** Exercise brief **
The result should be the listing below restated word for word, with images left out.

** Data section **
——————————
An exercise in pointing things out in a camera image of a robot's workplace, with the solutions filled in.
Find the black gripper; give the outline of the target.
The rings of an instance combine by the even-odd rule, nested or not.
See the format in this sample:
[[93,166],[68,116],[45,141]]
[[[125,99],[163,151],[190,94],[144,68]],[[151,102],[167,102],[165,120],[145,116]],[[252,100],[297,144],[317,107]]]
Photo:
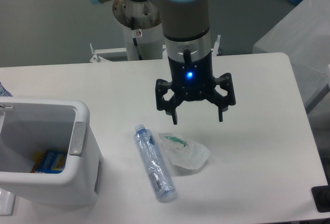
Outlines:
[[[219,121],[223,121],[223,112],[236,104],[232,75],[224,73],[218,78],[213,76],[211,53],[200,60],[186,65],[184,62],[169,58],[172,82],[157,79],[155,85],[156,108],[164,110],[177,125],[176,108],[183,101],[206,99],[218,108]],[[169,100],[164,96],[169,90],[173,95]]]

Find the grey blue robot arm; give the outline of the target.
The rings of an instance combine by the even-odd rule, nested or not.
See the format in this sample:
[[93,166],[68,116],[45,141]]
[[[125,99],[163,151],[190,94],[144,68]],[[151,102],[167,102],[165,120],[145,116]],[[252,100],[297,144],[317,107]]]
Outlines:
[[[112,0],[90,0],[105,3]],[[156,107],[177,122],[176,108],[184,101],[207,100],[221,114],[236,104],[230,73],[214,77],[208,0],[131,0],[150,2],[159,12],[172,80],[158,79]]]

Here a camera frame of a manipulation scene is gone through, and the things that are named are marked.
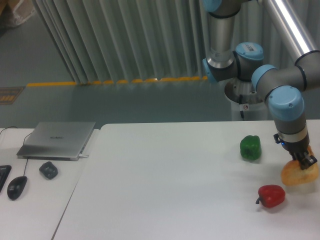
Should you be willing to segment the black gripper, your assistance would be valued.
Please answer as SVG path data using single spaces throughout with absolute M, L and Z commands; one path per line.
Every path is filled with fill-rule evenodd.
M 289 152 L 294 161 L 299 161 L 300 168 L 302 170 L 306 170 L 318 162 L 313 155 L 310 155 L 311 151 L 308 150 L 310 143 L 308 133 L 303 139 L 294 142 L 285 141 L 284 139 L 280 138 L 278 133 L 274 134 L 273 138 L 276 144 L 280 144 L 286 151 Z

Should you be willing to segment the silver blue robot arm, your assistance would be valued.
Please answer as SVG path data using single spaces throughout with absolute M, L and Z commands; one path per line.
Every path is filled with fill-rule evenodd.
M 212 82 L 237 78 L 251 82 L 267 105 L 277 133 L 274 140 L 289 152 L 302 170 L 317 159 L 308 150 L 310 143 L 302 92 L 320 85 L 320 51 L 288 0 L 261 0 L 273 25 L 286 46 L 294 66 L 277 69 L 263 64 L 262 48 L 241 43 L 231 50 L 235 17 L 241 0 L 205 0 L 209 16 L 209 50 L 203 67 Z

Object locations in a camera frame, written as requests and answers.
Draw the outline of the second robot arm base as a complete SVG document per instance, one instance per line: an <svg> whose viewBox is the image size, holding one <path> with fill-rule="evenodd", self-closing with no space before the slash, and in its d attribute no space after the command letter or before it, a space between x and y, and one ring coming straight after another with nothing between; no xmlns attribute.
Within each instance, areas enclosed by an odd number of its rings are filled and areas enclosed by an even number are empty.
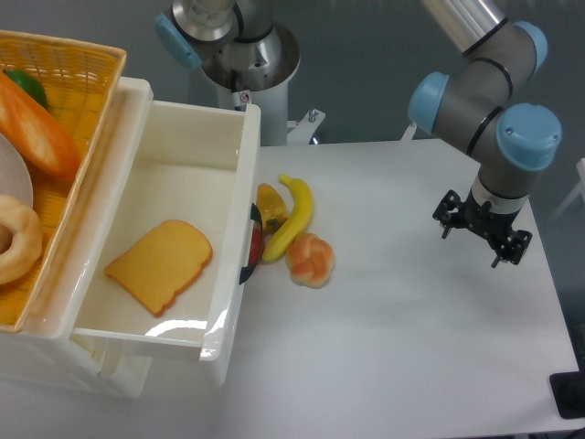
<svg viewBox="0 0 585 439"><path fill-rule="evenodd" d="M231 91L265 91L300 64L292 32L273 16L272 1L174 1L155 21L166 51Z"/></svg>

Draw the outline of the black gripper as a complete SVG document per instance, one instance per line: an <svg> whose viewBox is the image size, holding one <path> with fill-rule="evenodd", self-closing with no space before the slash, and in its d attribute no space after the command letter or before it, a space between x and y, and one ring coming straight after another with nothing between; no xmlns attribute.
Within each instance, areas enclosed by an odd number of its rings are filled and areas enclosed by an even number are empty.
<svg viewBox="0 0 585 439"><path fill-rule="evenodd" d="M518 212L498 214L491 211L492 203L480 205L472 194L465 201L449 190L434 210L432 217L440 222L441 237L446 239L452 230L466 229L486 240L495 252L491 267L500 262L519 265L532 239L527 230L513 230Z"/></svg>

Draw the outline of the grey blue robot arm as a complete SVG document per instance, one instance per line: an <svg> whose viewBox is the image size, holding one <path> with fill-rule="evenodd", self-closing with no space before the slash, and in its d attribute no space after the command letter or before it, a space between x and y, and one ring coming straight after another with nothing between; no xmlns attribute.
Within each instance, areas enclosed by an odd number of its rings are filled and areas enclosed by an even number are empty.
<svg viewBox="0 0 585 439"><path fill-rule="evenodd" d="M445 234L468 230L485 240L495 262L519 264L532 235L513 223L551 165L562 128L546 107L508 102L546 60L547 39L526 21L509 21L493 1L423 5L467 66L454 79L429 74L413 92L408 116L480 166L467 197L448 191L432 216Z"/></svg>

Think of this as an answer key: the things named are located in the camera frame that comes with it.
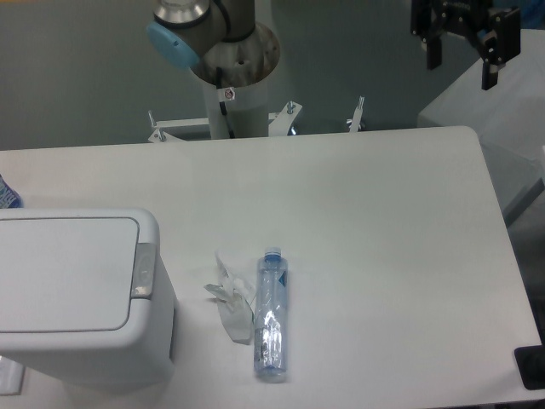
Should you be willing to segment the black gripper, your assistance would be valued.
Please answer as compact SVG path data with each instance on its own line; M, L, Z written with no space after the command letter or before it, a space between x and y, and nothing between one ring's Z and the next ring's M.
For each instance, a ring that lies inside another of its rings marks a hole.
M521 51L521 10L498 8L492 1L412 1L410 33L426 51L427 69L442 65L445 34L466 39L483 61L482 89L497 85L499 66Z

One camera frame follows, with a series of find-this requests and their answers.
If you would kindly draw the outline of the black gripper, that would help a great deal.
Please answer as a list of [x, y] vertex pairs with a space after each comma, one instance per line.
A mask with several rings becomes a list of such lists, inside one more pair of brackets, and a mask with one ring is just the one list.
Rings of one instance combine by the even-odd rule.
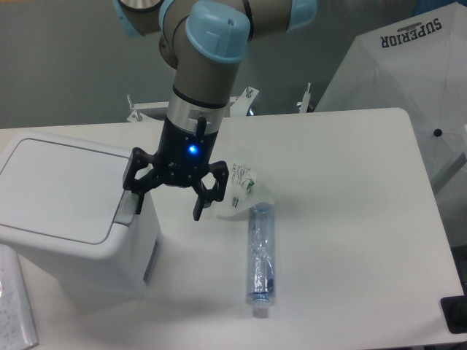
[[[206, 129], [207, 119], [202, 114], [195, 120], [194, 131], [186, 131], [166, 118], [154, 155], [139, 147], [131, 150], [123, 189], [137, 196], [135, 214], [141, 214], [145, 194], [163, 183], [194, 189], [198, 196], [193, 209], [195, 221], [200, 220], [202, 211], [213, 201], [223, 201], [229, 170], [224, 160], [209, 164], [217, 133], [206, 133]], [[215, 179], [211, 189], [202, 182], [207, 174]]]

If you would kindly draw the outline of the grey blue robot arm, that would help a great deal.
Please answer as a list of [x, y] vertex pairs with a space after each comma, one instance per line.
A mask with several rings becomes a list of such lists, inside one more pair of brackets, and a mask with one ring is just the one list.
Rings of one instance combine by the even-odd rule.
[[231, 91], [254, 39], [310, 24], [316, 1], [115, 1], [129, 36], [161, 35], [159, 50], [175, 71], [158, 149], [134, 148], [123, 189], [139, 201], [162, 184], [194, 189], [194, 219], [224, 199], [228, 166], [210, 162]]

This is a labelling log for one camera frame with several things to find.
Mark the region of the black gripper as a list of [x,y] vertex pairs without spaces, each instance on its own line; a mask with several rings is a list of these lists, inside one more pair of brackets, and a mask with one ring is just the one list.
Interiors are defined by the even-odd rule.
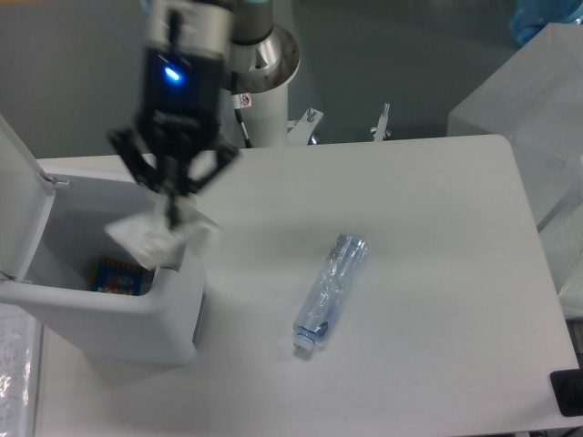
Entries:
[[[166,198],[162,215],[169,228],[184,221],[179,201],[197,195],[240,154],[224,136],[218,136],[223,78],[224,59],[220,56],[172,53],[148,47],[143,94],[135,122],[138,132],[123,127],[107,133],[108,142],[135,181]],[[154,165],[142,156],[138,133],[154,155]],[[210,146],[210,166],[193,178],[192,164]],[[169,157],[176,153],[177,174]]]

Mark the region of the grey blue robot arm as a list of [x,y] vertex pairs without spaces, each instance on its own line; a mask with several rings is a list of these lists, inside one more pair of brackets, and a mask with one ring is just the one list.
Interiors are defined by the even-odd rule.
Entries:
[[270,1],[150,3],[137,114],[108,139],[136,182],[163,196],[169,228],[244,148],[286,144],[300,62]]
——————————
** Your solution **
An exercise in pointing things out in a camera image of a robot's workplace, with the solutions filled in.
Find the black gripper; give the outline of the target.
The rings of an instance combine by the even-odd rule, nested or not.
See the format in this sample:
[[93,166],[68,116],[45,141]]
[[[125,99],[163,151],[190,94],[144,68]],[[151,102],[167,102],[165,120],[145,116]],[[252,100],[297,144],[317,107]]]
Photo:
Outlines:
[[[219,121],[223,121],[223,112],[236,104],[232,75],[224,73],[218,78],[213,76],[211,53],[200,60],[186,65],[184,62],[169,58],[172,82],[157,79],[155,85],[156,108],[164,110],[177,125],[176,108],[183,101],[206,99],[218,108]],[[169,100],[164,96],[169,90],[173,95]]]

Find the grey blue robot arm; give the outline of the target.
The rings of an instance combine by the even-odd rule, nested or not.
See the format in this sample:
[[93,166],[68,116],[45,141]]
[[[125,99],[163,151],[190,94],[144,68]],[[151,102],[167,102],[165,120],[145,116]],[[252,100],[297,144],[317,107]]]
Outlines:
[[[112,0],[90,0],[105,3]],[[156,107],[177,122],[176,108],[184,101],[207,100],[221,114],[236,104],[230,73],[214,77],[208,0],[131,0],[150,2],[159,12],[172,80],[158,79]]]

Here a camera frame of a manipulation scene is gone through, and the things that are named are marked.
Should you be willing to segment the black gripper, your assistance would be valued.
Please answer as SVG path data using single spaces throughout with absolute M, L and Z commands; one path per line.
Every path is filled with fill-rule evenodd.
M 289 152 L 294 161 L 299 161 L 300 168 L 302 170 L 306 170 L 318 162 L 313 155 L 310 155 L 311 151 L 308 150 L 310 143 L 308 133 L 303 139 L 294 142 L 285 141 L 284 139 L 280 138 L 278 133 L 274 134 L 273 138 L 276 144 L 280 144 L 286 151 Z

Should you be willing to segment the silver blue robot arm, your assistance would be valued.
Please answer as SVG path data using single spaces throughout with absolute M, L and Z commands; one path per line.
Every path is filled with fill-rule evenodd.
M 212 82 L 237 78 L 251 82 L 267 105 L 277 133 L 274 140 L 289 152 L 302 170 L 317 159 L 308 150 L 310 143 L 302 92 L 320 85 L 320 51 L 288 0 L 261 0 L 273 25 L 286 46 L 294 66 L 277 69 L 263 64 L 262 48 L 241 43 L 231 50 L 235 17 L 241 0 L 205 0 L 209 16 L 209 50 L 203 67 Z

Object locations in a camera frame, written as requests and answers.
Draw the outline of the second robot arm base as a complete SVG document per instance, one instance per line: an <svg> whose viewBox is the image size, holding one <path> with fill-rule="evenodd", self-closing with no space before the slash, and in its d attribute no space after the command letter or before it, a space between x and y, and one ring coming straight after another with nothing between; no xmlns attribute.
Within each instance, areas enclosed by an odd number of its rings are filled and areas enclosed by an even number are empty.
<svg viewBox="0 0 585 439"><path fill-rule="evenodd" d="M231 91L265 91L300 64L292 32L273 16L272 1L174 1L155 21L166 51Z"/></svg>

Draw the outline of the black gripper as a complete SVG document per instance, one instance per line: an <svg> whose viewBox is the image size, holding one <path> with fill-rule="evenodd", self-closing with no space before the slash, and in its d attribute no space after the command letter or before it, a space between x and y, and one ring coming straight after another with nothing between; no xmlns attribute.
Within each instance, areas enclosed by an odd number of its rings are filled and areas enclosed by an even number are empty.
<svg viewBox="0 0 585 439"><path fill-rule="evenodd" d="M518 212L498 214L491 211L492 203L480 205L472 194L465 201L449 190L434 210L432 217L440 222L441 237L446 239L452 230L466 229L486 240L495 252L491 267L500 262L519 265L532 239L527 230L513 230Z"/></svg>

Draw the outline of the grey blue robot arm as a complete SVG document per instance, one instance per line: an <svg> whose viewBox is the image size, holding one <path> with fill-rule="evenodd", self-closing with no space before the slash, and in its d attribute no space after the command letter or before it, a space between x and y, and one ring coming straight after another with nothing between; no xmlns attribute.
Within each instance, areas enclosed by an odd number of its rings are filled and areas enclosed by an even number are empty.
<svg viewBox="0 0 585 439"><path fill-rule="evenodd" d="M445 234L468 230L485 240L495 262L519 264L532 235L513 223L551 165L562 128L546 107L508 102L546 60L547 39L526 21L509 21L493 1L423 5L467 66L454 79L429 74L413 92L408 116L480 166L467 197L448 191L432 216Z"/></svg>

Think of this as an answer key: the things named are located in the camera frame that comes with it.
Should you be willing to segment the black gripper, your assistance would be valued.
Please answer as compact SVG path data with each instance on its own line; M, L, Z written with no space after the command letter or before it, a space between x and y, and nothing between one ring's Z and the next ring's M.
For each instance, a ring that lies inside another of its rings marks a hole.
M521 51L521 10L498 8L492 1L412 1L410 33L426 51L427 69L442 65L445 34L466 39L483 61L482 89L497 85L499 66Z

One camera frame follows, with a series of find-this requests and their answers.
If you would kindly draw the outline of the black gripper, that would help a great deal.
Please answer as a list of [x, y] vertex pairs with a space after each comma, one instance per line.
A mask with several rings becomes a list of such lists, inside one more pair of brackets, and a mask with one ring is just the one list.
Rings of one instance combine by the even-odd rule.
[[[206, 129], [207, 119], [202, 114], [195, 120], [194, 131], [186, 131], [166, 118], [154, 155], [139, 147], [131, 150], [123, 189], [137, 196], [135, 214], [141, 214], [145, 194], [163, 183], [194, 189], [198, 196], [193, 209], [195, 221], [200, 220], [202, 211], [213, 201], [223, 201], [229, 170], [224, 160], [209, 164], [217, 133], [206, 133]], [[215, 179], [211, 189], [202, 182], [207, 174]]]

If you would kindly draw the outline of the grey blue robot arm, that would help a great deal.
Please answer as a list of [x, y] vertex pairs with a space after each comma, one instance per line.
A mask with several rings becomes a list of such lists, inside one more pair of brackets, and a mask with one ring is just the one list.
Rings of one instance combine by the even-odd rule.
[[231, 91], [254, 39], [310, 24], [316, 1], [115, 1], [129, 36], [161, 35], [159, 50], [175, 71], [158, 149], [134, 148], [123, 189], [139, 201], [162, 184], [194, 189], [194, 219], [224, 199], [228, 166], [210, 162]]

This is a labelling log for one camera frame with several things to find.
Mark the region of the black gripper as a list of [x,y] vertex pairs without spaces, each instance on its own line; a mask with several rings is a list of these lists, inside one more pair of brackets, and a mask with one ring is just the one list.
Interiors are defined by the even-odd rule.
Entries:
[[[166,198],[162,215],[169,228],[184,221],[179,201],[197,195],[240,154],[224,136],[218,136],[223,78],[224,59],[220,56],[172,53],[148,47],[143,94],[135,122],[138,132],[123,127],[107,133],[108,142],[135,181]],[[154,165],[142,156],[138,133],[154,155]],[[210,146],[210,166],[193,178],[192,164]],[[169,157],[176,153],[177,174]]]

Mark the region of the grey blue robot arm as a list of [x,y] vertex pairs without spaces, each instance on its own line; a mask with several rings is a list of these lists, inside one more pair of brackets, and a mask with one ring is just the one list.
Interiors are defined by the even-odd rule.
Entries:
[[270,1],[150,3],[137,114],[108,139],[136,182],[163,196],[169,228],[244,148],[286,144],[300,62]]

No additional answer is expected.